** PROBLEM TO SOLVE **
Set down, exactly as written, the lines from the top of the data to the line that holds "The black left gripper cable", and omit the pictures.

** DATA SUPPLIED **

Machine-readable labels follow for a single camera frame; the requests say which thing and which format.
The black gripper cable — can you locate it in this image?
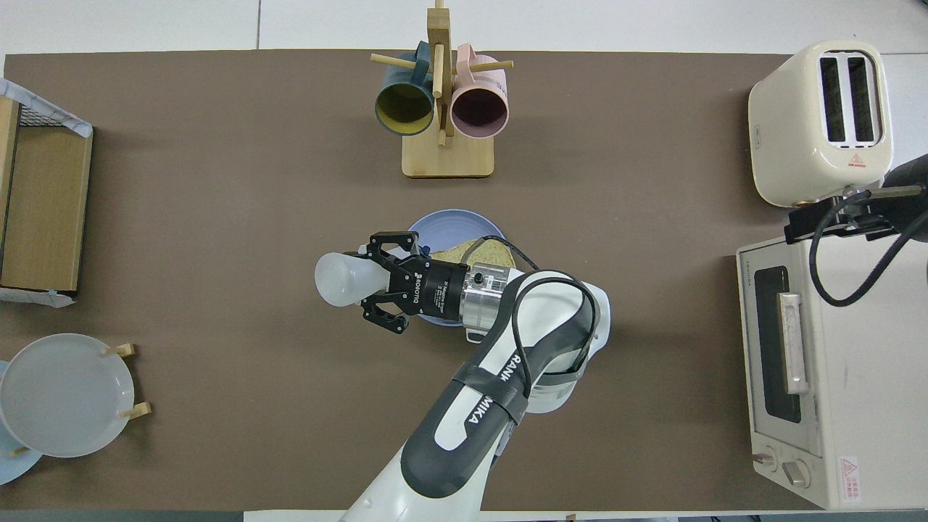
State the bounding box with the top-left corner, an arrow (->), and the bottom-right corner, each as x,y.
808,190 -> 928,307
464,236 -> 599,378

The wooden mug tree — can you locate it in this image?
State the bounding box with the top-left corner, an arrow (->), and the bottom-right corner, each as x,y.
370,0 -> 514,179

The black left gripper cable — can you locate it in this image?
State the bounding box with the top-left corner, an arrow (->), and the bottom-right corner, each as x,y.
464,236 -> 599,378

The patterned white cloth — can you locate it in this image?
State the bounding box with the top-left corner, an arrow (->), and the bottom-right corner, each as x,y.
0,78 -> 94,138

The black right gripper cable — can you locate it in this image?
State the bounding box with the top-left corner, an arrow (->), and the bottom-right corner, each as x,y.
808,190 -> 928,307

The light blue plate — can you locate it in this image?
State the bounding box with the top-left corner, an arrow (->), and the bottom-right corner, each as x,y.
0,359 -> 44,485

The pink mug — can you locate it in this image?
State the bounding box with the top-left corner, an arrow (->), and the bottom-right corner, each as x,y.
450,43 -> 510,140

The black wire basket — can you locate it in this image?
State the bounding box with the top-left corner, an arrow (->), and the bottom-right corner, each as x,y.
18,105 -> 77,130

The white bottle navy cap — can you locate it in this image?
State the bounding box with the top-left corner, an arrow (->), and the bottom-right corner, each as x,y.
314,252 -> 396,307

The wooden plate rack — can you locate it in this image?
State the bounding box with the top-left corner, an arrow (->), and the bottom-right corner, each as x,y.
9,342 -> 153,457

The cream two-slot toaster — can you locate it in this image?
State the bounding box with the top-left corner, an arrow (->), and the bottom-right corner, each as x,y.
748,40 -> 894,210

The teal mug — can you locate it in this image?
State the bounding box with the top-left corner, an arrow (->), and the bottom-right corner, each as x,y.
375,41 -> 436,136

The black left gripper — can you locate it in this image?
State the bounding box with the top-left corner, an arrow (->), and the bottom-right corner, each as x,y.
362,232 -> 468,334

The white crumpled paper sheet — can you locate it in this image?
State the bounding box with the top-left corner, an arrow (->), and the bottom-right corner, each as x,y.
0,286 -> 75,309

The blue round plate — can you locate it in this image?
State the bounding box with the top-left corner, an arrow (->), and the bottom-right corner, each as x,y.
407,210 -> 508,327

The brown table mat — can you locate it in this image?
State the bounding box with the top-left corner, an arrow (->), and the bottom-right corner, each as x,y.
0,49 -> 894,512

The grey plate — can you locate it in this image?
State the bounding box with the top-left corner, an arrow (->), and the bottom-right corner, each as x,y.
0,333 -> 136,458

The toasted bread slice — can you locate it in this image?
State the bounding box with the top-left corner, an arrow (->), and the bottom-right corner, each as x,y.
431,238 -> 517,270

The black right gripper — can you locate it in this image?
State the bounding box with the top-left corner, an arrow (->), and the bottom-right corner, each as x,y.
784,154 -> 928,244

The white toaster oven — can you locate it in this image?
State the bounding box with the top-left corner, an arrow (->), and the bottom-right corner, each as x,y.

** ANSWER AREA **
Machine-readable labels follow for a single camera frame; the requests say which thing and which format.
The black gripper cable — can you locate it in this image?
State the bounding box with the top-left corner, an arrow (->), and the bottom-right corner, each as x,y.
808,190 -> 928,307
464,236 -> 599,378

The wooden mug tree — can you locate it in this image?
State the bounding box with the top-left corner, an arrow (->), and the bottom-right corner, each as x,y.
370,0 -> 514,179

The black left gripper cable — can you locate it in this image?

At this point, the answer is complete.